One trick you can use with the long leash is to regularly do fun drills where, suddenly, you pull the dog in close and set the leash to about six feet, then walk the perimeter of trees, bushes, whatever stationary object you can find, while changing up directions quickly — right, then left — all the while encouraging and praising your dog. It's a fun and easy exercise that not only gets your dog into the swing of things but is a great exercise for you, too.
Once your dog has perfected the heel in both directions, go back to your long length and let him have some freedom. No problem! Practice for 10 minutes every day and you'll have a dog who loves heeling, or walking on a six-foot leash, and doesn't pull you around. Practice, practice, practice. Always praise your dog for his best effort. Heeling, or walking beside you, will come once you stop jerking his head around, giving rough, painful corrections, and start paying attention to your dog's signals. Enjoy the process!
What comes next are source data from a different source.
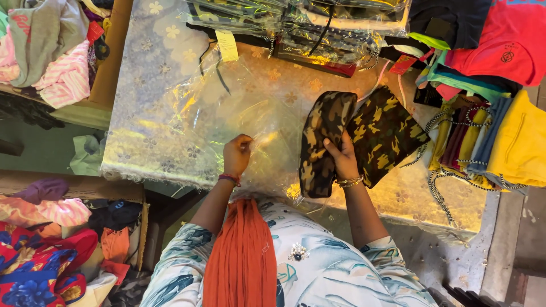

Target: The person folds a camouflage-patterned garment and places it into a clear plastic bag on a table. They smooth the garment inside the bag and seal it, then place the packaged item on a stack of similar items. The person repeats this process with another garment.

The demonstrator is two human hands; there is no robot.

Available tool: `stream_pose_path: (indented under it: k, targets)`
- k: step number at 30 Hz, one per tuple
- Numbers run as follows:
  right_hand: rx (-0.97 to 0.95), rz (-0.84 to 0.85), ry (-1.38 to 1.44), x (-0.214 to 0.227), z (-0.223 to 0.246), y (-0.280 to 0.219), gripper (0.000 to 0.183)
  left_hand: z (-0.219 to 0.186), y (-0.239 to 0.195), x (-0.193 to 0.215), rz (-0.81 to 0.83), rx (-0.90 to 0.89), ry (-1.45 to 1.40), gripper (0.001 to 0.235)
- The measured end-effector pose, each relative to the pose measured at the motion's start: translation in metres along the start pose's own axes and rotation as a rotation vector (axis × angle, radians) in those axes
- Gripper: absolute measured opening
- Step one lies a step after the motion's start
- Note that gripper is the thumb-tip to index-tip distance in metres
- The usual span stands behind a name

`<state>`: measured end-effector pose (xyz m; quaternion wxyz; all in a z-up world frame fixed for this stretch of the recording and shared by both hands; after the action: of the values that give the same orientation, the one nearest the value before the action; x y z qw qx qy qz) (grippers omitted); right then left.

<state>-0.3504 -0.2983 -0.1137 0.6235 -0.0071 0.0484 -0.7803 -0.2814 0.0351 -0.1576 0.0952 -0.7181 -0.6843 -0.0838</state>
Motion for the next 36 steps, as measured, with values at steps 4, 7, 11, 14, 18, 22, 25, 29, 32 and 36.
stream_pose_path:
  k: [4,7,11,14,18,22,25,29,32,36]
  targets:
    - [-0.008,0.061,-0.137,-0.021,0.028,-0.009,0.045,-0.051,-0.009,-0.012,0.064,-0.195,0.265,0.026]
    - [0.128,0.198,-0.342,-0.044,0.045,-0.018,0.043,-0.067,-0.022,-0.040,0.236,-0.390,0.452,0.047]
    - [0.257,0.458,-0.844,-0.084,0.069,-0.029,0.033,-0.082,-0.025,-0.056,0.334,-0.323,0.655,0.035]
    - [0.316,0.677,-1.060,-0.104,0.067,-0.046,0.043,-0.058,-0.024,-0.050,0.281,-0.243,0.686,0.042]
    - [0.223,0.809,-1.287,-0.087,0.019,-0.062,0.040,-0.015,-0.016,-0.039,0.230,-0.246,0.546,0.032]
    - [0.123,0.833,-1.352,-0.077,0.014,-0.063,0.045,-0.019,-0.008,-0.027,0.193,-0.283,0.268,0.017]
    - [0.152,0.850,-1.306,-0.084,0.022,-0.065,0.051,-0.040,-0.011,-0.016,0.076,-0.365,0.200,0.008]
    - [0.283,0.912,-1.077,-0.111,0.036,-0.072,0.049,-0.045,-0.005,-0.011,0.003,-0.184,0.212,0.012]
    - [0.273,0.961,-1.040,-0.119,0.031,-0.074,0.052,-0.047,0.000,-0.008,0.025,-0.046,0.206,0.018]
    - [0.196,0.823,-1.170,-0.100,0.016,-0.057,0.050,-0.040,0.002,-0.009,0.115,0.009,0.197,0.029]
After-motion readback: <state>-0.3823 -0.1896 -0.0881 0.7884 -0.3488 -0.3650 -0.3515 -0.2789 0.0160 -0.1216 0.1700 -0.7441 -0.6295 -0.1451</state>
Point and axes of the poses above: each hand's wrist, its own y-axis towards the middle knuckle, its own x-axis out of the back of the hand, z = x × y, the point moved 10 cm from there along y, towards the middle knuckle, and after that the axes turned 9 degrees about -y, right-handed, at the moved point
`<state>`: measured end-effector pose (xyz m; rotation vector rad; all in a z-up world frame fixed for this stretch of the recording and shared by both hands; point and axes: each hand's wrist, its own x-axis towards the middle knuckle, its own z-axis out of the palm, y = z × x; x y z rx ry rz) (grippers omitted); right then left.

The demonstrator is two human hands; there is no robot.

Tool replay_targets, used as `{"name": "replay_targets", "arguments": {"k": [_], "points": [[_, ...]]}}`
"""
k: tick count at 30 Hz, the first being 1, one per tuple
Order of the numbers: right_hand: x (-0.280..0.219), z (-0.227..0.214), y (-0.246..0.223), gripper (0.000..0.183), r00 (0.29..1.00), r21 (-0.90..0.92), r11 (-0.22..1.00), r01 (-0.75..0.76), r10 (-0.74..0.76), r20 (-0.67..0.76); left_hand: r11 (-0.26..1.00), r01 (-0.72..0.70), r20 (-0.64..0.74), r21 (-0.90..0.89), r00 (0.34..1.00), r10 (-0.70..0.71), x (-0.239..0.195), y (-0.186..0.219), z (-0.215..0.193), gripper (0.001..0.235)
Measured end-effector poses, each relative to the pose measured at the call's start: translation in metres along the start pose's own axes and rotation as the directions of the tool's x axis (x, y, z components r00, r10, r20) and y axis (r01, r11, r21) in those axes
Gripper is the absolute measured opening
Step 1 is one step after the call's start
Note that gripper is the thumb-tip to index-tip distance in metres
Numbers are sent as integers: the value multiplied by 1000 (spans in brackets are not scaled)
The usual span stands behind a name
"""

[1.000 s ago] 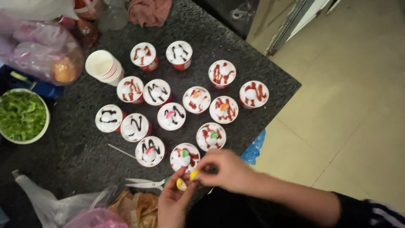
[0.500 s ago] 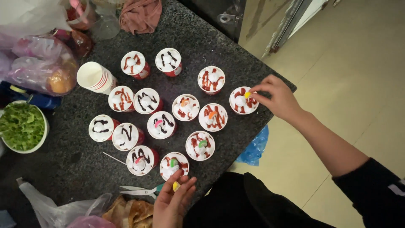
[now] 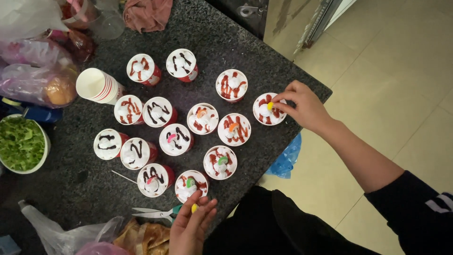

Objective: The person decorates a series of cupcakes in red paper cups with white frosting and chocolate drizzle. They use scissors to cut small, colorful candies from a stick and place them on top of the cupcakes. The person also opens a small packet of candy and places pieces into the cupcakes.

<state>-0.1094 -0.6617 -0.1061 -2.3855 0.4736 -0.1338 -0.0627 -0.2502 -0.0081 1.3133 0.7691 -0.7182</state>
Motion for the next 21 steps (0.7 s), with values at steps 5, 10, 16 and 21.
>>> {"name": "replay_targets", "arguments": {"k": [5, 10, 16, 21], "points": [[-6, -8, -11, 27, 1000, 25, 999, -30, 30, 4, 1000, -5, 19, -10, 1000, 6, 13, -7, -4, 47], [-27, -8, -52, 25, 972, 116, 990, 77, -49, -232, 996, 82, 73, 37, 994, -84, -6, 13, 20, 51], [-73, 25, -179, 29, 962, 414, 874, 254, -271, -19, 994, 109, 200, 22, 973, -111, -6, 13, 38, 58], [-76, 46, -201, 29, 899, 400, 823, 403, -439, -3, 991, 71, 275, 117, 956, -101, -3, 13, 34, 71]]}}
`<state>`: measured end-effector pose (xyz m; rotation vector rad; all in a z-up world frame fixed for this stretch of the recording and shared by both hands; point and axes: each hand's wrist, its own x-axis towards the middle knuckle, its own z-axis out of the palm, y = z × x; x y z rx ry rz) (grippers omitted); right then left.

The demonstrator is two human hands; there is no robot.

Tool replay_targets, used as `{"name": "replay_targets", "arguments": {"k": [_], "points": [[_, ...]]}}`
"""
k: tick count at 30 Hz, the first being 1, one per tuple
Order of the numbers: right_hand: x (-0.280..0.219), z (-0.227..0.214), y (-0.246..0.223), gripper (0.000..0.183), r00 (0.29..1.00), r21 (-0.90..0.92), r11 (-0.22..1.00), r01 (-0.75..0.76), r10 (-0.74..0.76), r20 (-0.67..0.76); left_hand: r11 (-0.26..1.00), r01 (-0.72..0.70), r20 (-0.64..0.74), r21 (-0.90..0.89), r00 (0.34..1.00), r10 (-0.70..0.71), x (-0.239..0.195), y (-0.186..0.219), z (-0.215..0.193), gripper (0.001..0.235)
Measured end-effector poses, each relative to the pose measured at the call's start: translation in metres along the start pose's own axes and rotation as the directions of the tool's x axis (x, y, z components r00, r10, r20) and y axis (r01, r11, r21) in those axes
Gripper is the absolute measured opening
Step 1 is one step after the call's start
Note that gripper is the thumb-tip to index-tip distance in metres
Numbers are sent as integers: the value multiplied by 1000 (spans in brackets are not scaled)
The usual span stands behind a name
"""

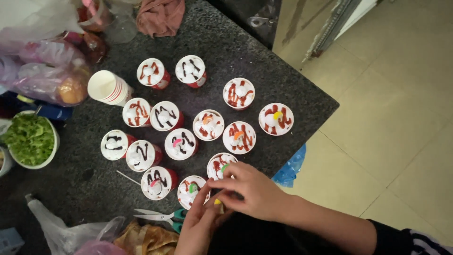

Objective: The person decorates a series of cupcakes in red paper cups with white frosting and chocolate drizzle. They use scissors to cut small, colorful candies from a stick and place them on top of the cupcakes. The person also opens a small packet of candy and places pieces into the cupcakes.

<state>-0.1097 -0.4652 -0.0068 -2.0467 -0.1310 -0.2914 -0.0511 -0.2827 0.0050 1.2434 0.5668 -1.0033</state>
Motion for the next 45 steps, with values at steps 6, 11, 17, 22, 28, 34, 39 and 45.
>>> {"name": "replay_targets", "arguments": {"k": [6, 11, 17, 22, 28, 34, 39, 45], "points": [[5, -9, 0, 18, 980, -82, 985, 153, -141, 138, 994, -67, 159, 84, 986, 53, 13, -15, -28, 79], [5, -10, 6, 15, 959, -113, 965, 237, -213, 189, 988, -119, 268, 101, 959, 89, 18, -22, -38, 81], [44, -52, 35, 22, 955, -111, 988, -111, 137, 262, 996, -35, 10, 80, 999, 34, -9, 6, -13, 83], [109, -119, 79, 34, 829, -479, 745, -464, 556, 63, 988, 68, -92, 138, 994, -55, -27, 26, -6, 69], [148, -133, 168, 26, 944, -574, 797, -189, 308, 117, 988, 54, -144, 143, 989, -33, -37, 29, -8, 64], [166, -126, 175, 27, 912, -619, 757, -208, 379, 157, 996, 5, -131, 89, 991, 7, -27, 14, -34, 59], [165, -126, 173, 27, 899, -636, 742, -212, 403, 170, 998, 1, -145, 65, 989, 9, -26, 14, -37, 59], [162, -127, 165, 27, 880, -581, 762, -285, 448, 156, 994, -3, -144, 112, 989, 19, -25, 20, -32, 58]]}}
If you have kids, you may know how much they like sharing their supper with your dog. Especially peas, or other veggies. And why not? The kids hate the veggies and your dog, after all, loves being part of the family, which means sharing meal time. Unfortunately, after only a couple of shared tidbits under the table, dogs, creatures of habit that they are, depend on regular handouts. Next thing you know, they are sitting in front of you, staring you down. Where's mine? Begging, either accompanied by the classic beggar stance, or by the" too dignified to look like a beggar but I am actually still begging," is never acceptable and that old begging trick is old hat and truly outdated. By teaching the trick in the first place, you have ingrained this annoying habit. But you can turn your dog into a respectable lady or gent once more. For those who respect dogs as sentient beings, it's sad to see a dog sitting up and begging.
To turn your dog into one who needs not beg for anything, overtly or not, starts by refusing to look into those imploring eyes. Avert your head, your eyes, and every fiber of your body to avoid the temptation to hand your beggar even a crumb of food. If your dog persists in trying to stare you down, own, tell him to lay down. He'll get the hang of it soon enough. Dogs should never have to beg!